Endorsing this viewpoint, Crisil chief economist D K Joshi said on Monday his rating agency has forecast that 10% growth is not possible for India given the current global economic scenario. “Our forecasts do not support double-digit growth,” he said, adding it can happen in an odd year but certainly not on a sustained basis. On a continuous basis, Joshi said India can grow at 7.5-8% because of the structural reforms carried out by the Modi government.

When India grew at over 9% during UPA regime, global growth was around 5%. Global growth is now around 3% and is expected to slow down after a year or two. So, double-digit growth can at best be a pipe-dream.

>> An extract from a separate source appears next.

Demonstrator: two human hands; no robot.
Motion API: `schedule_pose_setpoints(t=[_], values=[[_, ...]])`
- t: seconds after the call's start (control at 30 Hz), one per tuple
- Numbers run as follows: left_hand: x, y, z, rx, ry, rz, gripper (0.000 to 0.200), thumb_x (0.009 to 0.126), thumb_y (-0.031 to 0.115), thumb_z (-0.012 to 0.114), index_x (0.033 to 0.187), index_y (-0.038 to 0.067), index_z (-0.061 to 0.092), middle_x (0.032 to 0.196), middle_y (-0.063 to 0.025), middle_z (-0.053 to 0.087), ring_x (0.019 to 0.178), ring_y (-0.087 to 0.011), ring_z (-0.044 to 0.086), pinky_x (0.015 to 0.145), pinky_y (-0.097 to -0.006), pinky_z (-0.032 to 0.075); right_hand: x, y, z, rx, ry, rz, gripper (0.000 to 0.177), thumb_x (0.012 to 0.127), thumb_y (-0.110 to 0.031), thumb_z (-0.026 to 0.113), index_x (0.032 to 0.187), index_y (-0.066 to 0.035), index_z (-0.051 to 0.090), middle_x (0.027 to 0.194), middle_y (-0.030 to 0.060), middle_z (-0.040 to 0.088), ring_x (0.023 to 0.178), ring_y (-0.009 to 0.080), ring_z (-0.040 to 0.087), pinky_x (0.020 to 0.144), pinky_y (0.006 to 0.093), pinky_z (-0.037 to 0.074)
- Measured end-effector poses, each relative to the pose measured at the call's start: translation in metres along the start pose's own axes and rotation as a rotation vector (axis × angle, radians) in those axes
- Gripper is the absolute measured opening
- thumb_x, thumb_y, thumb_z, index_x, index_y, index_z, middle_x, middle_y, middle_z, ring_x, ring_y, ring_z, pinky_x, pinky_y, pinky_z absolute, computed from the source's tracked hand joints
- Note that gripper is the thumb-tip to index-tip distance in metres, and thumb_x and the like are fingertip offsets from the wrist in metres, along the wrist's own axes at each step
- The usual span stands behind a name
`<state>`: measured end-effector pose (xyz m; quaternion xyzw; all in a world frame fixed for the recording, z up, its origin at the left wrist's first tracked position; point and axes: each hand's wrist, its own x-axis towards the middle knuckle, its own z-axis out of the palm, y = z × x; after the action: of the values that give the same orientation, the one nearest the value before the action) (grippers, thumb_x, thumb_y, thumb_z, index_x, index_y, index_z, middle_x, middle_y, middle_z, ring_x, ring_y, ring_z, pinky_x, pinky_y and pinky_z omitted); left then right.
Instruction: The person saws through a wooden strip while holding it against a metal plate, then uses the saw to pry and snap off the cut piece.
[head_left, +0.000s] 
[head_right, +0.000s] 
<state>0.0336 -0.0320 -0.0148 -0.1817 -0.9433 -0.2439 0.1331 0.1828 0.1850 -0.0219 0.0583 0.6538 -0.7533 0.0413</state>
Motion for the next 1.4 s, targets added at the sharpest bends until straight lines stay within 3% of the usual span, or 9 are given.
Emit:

India’s former chief statistician, TCA Anant, however, said double-digit growth is in the realms of a possibility and if China has done it, India too could do it. But what needs to be done is a matter of debate and Niti Aayog is already working on it. “I am an optimist and India can achieve it.”

After an overdose of fiscal and monetary stimulus after 2008 crisis, India achieved near 8% growth when Pranab Mukherjee was finance minister in the UPA government. Buoyed by this good growth, Mukherjee suggested at a full planning commission meeting chaired by Prime Minister Manmohan Singh that the growth target should be 9% for the 12th five-year plan and not 8%. The meeting was convened to approve approach paper for the 12th five-year plan. It was the prime minister’s Economic Advisory Council chairman C Rangarajan, who struck down Mukherjee’s proposal and said even 8% will be a tough ask considering the global and Indian economic situation. Now looking back, the 12th plan could not even achieve an average 8% growth set by it.

The current economic dynamics can at best support an economic growth of 7.5%. To achieve 8% GDP growth, India’s exports will have to grow at 12% annually and to achieve 9% GDP growth, the exports will have to grow at 20% and that’s what happened during 2004-08 when GDP growth was over 9%, former National Statistics Commission chairman and top economist Pronab Sen told DNA Money.

If India were to grow at 10%, it would have to pursue export-led growth like China. Nearly 40% of China’s GDP came from exports against India’s mere 20%. China virtually funded its exports to Africa thereby resulting in Chinese banks suffering huge non-performing assets. The recapitalisation of Chinese banks was done by its huge foreign exchange reserves of $3.5 trillion built out of its current account surplus.

India’s $420 billion foreign exchange reserves are built through borrowing as it runs huge current account deficits. So the foreign exchange reserves cannot be used to recapitalize the banks as it is not government money. In this scenario, India cannot adopt Chinese model to fund its exports. Also to achieve 20% export growth by itself, big-ticket export reforms will have to be carried out, particularly in infrastructure, which can happen in medium term only.

Former finance minister and Congress leader, P Chidambaram is right in saying “the tyres of three of the four wheels on which the economy rides are punctured. Firstly, exports, secondly private investment and gross fixed capital formation. The only tyre that is ok is the public expenditure. The exports were in negative territory not long ago, private investment is not picking up due to excess capacity and capital formation has come down to 28.5% from a high of 37% during 2004-08.”

With most of the cylinders of growth engines not firing fully, it is really over ambitious for PM Narendra Modi to fix such stiff target of double-digit growth for the Indian economy.